* [Work required]: Every line of the data should be output word for word.

* [Collected data entries]:
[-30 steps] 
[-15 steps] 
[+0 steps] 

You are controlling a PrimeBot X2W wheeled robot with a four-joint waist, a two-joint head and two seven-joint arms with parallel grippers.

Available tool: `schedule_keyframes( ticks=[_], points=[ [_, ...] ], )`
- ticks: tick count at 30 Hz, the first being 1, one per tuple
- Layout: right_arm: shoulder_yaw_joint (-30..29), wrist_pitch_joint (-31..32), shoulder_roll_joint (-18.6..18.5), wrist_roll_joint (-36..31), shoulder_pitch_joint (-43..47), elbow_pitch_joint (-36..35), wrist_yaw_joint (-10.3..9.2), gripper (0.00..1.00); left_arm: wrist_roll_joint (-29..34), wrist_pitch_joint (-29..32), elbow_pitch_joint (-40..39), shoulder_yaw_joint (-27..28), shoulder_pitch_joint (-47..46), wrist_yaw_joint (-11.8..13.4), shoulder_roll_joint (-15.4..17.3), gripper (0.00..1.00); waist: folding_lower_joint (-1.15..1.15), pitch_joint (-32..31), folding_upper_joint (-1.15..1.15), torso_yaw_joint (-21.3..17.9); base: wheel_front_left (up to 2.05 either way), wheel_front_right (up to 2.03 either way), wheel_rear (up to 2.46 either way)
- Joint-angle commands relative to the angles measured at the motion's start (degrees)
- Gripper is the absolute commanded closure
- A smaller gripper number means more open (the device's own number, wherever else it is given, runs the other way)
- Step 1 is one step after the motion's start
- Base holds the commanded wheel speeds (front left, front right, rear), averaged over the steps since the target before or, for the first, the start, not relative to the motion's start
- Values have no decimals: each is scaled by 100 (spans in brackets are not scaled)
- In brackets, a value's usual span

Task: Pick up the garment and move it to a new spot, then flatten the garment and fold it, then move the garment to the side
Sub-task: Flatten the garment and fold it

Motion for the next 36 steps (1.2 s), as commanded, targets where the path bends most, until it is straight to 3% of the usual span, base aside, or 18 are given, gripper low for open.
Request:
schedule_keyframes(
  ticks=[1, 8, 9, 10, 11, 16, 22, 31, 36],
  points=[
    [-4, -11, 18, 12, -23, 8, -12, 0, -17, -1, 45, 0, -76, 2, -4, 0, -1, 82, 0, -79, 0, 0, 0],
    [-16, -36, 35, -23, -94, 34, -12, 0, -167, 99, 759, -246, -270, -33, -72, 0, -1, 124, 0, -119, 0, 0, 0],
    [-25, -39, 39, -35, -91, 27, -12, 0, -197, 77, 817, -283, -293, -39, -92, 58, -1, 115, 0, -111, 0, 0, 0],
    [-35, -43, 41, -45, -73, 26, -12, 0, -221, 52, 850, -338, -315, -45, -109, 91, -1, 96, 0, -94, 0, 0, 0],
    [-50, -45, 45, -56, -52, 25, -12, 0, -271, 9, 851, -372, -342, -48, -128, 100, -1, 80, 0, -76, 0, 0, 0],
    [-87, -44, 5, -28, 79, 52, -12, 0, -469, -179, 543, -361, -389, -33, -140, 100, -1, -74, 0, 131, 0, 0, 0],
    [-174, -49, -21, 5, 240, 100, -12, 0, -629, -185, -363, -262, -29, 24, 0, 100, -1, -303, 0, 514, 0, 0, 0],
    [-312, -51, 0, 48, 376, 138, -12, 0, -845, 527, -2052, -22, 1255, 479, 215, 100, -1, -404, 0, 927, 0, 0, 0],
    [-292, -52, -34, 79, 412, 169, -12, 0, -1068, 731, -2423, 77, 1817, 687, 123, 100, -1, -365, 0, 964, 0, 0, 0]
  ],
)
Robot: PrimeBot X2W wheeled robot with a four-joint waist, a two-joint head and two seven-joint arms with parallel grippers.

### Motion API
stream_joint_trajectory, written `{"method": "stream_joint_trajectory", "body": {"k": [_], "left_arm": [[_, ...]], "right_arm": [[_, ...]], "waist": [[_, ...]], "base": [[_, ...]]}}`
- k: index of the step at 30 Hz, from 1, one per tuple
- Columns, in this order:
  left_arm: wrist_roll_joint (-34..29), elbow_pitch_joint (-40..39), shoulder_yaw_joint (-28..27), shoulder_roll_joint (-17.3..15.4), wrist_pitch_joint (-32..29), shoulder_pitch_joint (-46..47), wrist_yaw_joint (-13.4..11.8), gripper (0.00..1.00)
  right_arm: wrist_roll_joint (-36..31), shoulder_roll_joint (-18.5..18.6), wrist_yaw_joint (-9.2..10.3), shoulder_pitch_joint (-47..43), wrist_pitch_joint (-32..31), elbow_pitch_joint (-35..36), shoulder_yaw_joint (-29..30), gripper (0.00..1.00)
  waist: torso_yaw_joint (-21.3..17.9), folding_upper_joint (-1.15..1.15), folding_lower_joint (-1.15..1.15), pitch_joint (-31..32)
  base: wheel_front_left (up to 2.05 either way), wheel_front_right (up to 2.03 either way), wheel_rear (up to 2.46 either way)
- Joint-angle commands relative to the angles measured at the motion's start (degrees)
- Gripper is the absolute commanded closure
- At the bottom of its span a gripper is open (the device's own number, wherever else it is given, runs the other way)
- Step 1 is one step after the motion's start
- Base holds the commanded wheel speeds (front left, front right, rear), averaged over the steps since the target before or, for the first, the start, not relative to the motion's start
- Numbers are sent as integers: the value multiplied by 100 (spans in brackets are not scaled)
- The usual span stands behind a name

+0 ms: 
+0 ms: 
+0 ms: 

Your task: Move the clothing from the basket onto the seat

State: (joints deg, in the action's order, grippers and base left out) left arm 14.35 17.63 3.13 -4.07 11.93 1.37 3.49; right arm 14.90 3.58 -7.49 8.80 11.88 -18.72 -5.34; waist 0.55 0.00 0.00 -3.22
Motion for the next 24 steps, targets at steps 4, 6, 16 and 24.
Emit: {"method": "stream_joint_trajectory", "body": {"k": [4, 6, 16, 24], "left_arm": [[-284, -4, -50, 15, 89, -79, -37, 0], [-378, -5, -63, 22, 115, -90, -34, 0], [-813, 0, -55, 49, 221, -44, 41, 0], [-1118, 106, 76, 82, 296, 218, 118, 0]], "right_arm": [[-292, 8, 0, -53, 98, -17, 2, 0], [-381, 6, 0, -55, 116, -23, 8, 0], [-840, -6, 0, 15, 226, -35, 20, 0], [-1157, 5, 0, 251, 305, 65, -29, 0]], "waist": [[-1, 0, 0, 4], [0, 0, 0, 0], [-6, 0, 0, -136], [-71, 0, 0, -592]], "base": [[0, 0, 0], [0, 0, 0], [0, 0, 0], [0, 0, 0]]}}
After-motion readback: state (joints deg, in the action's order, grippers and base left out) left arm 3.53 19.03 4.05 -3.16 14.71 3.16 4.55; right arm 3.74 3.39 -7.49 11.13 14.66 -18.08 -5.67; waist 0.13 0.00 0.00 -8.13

* [Response box]:
[-30 steps] 
[-15 steps] 
[+0 steps] 

You are controlling a PrimeBot X2W wheeled robot with a four-joint waist, a two-joint head and two seven-joint arms with parallel grippers.

Available tool: `schedule_keyframes( ticks=[_], points=[ [_, ...] ], )`
- ticks: tick count at 30 Hz, the first being 1, one per tuple
- Layout: right_arm: shoulder_yaw_joint (-30..29), wrist_pitch_joint (-31..32), shoulder_roll_joint (-18.6..18.5), wrist_roll_joint (-36..31), shoulder_pitch_joint (-43..47), elbow_pitch_joint (-36..35), wrist_yaw_joint (-10.3..9.2), gripper (0.00..1.00); left_arm: wrist_roll_joint (-29..34), wrist_pitch_joint (-29..32), elbow_pitch_joint (-40..39), shoulder_yaw_joint (-27..28), shoulder_pitch_joint (-47..46), wrist_yaw_joint (-11.8..13.4), shoulder_roll_joint (-15.4..17.3), gripper (0.00..1.00); waist: folding_lower_joint (-1.15..1.15), pitch_joint (-32..31), folding_upper_joint (-1.15..1.15), torso_yaw_joint (-21.3..17.9); base: wheel_front_left (up to 2.05 either way), wheel_front_right (up to 2.03 either way), wheel_rear (up to 2.46 either way)
- Joint-angle commands relative to the angles measured at the motion's start (degrees)
- Gripper is the absolute commanded closure
- A smaller gripper number means more open (the device's own number, wherever else it is given, runs the other way)
- Step 1 is one step after the motion's start
- Base holds the commanded wheel speeds (front left, front right, rear), averaged over the steps since the target before or, for the first, the start, not relative to the motion's start
- Values have no decimals: each is scaled by 100 (spans in brackets are not scaled)
- In brackets, a value's usual span

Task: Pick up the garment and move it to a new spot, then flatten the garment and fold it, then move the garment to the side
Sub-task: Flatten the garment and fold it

Motion for the next 36 steps (1.2 s), as commanded, targets where the path bends most, until it is straight to 3% of the usual span, base aside, or 18 are given, gripper low for open.
Request:
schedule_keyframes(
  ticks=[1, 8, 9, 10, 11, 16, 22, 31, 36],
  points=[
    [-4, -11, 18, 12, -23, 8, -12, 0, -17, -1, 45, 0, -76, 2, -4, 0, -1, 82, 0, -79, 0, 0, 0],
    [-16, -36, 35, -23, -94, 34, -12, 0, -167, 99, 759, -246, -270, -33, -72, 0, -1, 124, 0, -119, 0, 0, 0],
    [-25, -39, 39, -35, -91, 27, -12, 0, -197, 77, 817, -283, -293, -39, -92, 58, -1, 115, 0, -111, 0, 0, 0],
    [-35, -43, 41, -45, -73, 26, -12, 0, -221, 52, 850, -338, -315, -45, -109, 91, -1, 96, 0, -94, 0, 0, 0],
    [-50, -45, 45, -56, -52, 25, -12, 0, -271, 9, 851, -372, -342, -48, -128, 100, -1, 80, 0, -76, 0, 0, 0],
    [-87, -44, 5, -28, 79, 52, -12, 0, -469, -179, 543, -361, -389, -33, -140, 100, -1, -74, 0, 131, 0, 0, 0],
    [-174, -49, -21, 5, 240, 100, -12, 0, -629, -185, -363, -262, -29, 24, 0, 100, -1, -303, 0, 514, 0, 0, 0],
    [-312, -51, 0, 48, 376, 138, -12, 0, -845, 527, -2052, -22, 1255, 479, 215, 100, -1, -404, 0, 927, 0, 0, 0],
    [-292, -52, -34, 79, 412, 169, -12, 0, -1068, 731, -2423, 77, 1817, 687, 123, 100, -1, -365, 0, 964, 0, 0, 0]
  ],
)
Robot: PrimeBot X2W wheeled robot with a four-joint waist, a two-joint head and two seven-joint arms with parallel grippers.

### Motion API
stream_joint_trajectory, written `{"method": "stream_joint_trajectory", "body": {"k": [_], "left_arm": [[_, ...]], "right_arm": [[_, ...]], "waist": [[_, ...]], "base": [[_, ...]]}}`
- k: index of the step at 30 Hz, from 1, one per tuple
- Columns, in this order:
  left_arm: wrist_roll_joint (-34..29), elbow_pitch_joint (-40..39), shoulder_yaw_joint (-28..27), shoulder_roll_joint (-17.3..15.4), wrist_pitch_joint (-32..29), shoulder_pitch_joint (-46..47), wrist_yaw_joint (-13.4..11.8), gripper (0.00..1.00)
  right_arm: wrist_roll_joint (-36..31), shoulder_roll_joint (-18.5..18.6), wrist_yaw_joint (-9.2..10.3), shoulder_pitch_joint (-47..43), wrist_pitch_joint (-32..31), elbow_pitch_joint (-35..36), shoulder_yaw_joint (-29..30), gripper (0.00..1.00)
  waist: torso_yaw_joint (-21.3..17.9), folding_upper_joint (-1.15..1.15), folding_lower_joint (-1.15..1.15), pitch_joint (-31..32)
  base: wheel_front_left (up to 2.05 either way), wheel_front_right (up to 2.03 either way), wheel_rear (up to 2.46 either way)
- Joint-angle commands relative to the angles measured at the motion's start (degrees)
- Gripper is the absolute commanded closure
- At the bottom of its span a gripper is open (the device's own number, wherever else it is given, runs the other way)
- Step 1 is one step after the motion's start
- Base holds the commanded wheel speeds (front left, front right, rear), averaged over the steps since the target before or, for the first, the start, not relative to the motion's start
- Numbers are sent as integers: the value multiplied by 100 (spans in brackets are not scaled)
- The usual span stands behind a name

+0 ms: 
+0 ms: 
+0 ms: 

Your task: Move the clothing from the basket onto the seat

State: (joints deg, in the action's order, grippers and base left out) left arm 14.35 17.63 3.13 -4.07 11.93 1.37 3.49; right arm 14.90 3.58 -7.49 8.80 11.88 -18.72 -5.34; waist 0.55 0.00 0.00 -3.22
Motion for the next 24 steps, targets at steps 4, 6, 16 and 24.
Emit: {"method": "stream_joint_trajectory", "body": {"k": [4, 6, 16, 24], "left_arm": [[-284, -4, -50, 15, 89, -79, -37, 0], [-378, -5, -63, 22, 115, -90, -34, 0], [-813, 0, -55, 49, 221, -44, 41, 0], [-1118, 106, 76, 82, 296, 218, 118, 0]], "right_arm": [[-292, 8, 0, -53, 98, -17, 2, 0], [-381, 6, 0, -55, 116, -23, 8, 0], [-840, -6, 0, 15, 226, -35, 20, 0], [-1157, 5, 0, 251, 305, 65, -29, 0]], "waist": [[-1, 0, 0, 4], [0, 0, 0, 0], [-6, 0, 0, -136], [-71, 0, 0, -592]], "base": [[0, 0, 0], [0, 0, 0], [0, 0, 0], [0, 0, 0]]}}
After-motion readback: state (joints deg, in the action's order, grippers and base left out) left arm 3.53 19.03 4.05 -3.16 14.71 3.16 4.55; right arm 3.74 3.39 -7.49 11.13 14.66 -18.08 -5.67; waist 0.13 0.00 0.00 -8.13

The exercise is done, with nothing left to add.